===== LISTED ENTRIES =====

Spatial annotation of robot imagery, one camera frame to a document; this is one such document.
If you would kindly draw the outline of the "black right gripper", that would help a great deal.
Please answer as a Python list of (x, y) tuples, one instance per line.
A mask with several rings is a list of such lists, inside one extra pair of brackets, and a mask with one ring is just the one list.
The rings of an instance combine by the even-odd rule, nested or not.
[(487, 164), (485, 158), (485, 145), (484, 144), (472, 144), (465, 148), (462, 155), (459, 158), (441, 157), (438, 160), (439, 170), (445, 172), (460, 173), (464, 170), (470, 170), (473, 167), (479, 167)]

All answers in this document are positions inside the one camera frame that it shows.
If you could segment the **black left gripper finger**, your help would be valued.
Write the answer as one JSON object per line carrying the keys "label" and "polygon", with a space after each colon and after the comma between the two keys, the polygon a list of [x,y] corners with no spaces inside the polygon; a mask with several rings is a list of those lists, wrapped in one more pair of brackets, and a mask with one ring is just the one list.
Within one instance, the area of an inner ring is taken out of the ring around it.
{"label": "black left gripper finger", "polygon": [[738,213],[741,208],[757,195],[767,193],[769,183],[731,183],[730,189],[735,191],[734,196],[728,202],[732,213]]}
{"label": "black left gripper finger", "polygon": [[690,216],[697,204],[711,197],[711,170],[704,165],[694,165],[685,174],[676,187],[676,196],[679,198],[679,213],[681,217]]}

=====

▶ THE PROBLEM
Please restate every line of the records exactly.

▶ OUTPUT FOR THIS TASK
Spatial annotation of robot imagery, one camera frame to a document; this is one such document.
If you would kindly draw the outline of the "black right gripper", that would help a great deal.
Please answer as a Python list of (x, y) tuples, one instance per line.
A mask with several rings is a list of such lists, inside one extra pair of brackets, and a mask with one ring is just the one list.
The rings of an instance combine by the even-odd rule, nested or not.
[(487, 164), (485, 158), (485, 145), (484, 144), (472, 144), (465, 148), (462, 155), (459, 158), (441, 157), (438, 160), (439, 170), (445, 172), (460, 173), (464, 170), (470, 170), (473, 167), (479, 167)]

All answers in this document are positions inside the one camera frame that it shows.
If you could segment the **black left gripper finger**, your help would be valued.
Write the answer as one JSON object per line carrying the keys "label" and "polygon", with a space after each colon and after the comma between the two keys, the polygon a list of [x,y] corners with no spaces inside the polygon; a mask with several rings is a list of those lists, wrapped in one more pair of brackets, and a mask with one ring is just the one list.
Within one instance, the area of an inner ring is taken out of the ring around it.
{"label": "black left gripper finger", "polygon": [[738,213],[741,208],[757,195],[767,193],[769,183],[731,183],[730,189],[735,191],[734,196],[728,202],[732,213]]}
{"label": "black left gripper finger", "polygon": [[690,216],[697,204],[711,197],[711,170],[704,165],[694,165],[685,174],[676,187],[676,196],[679,198],[679,213],[681,217]]}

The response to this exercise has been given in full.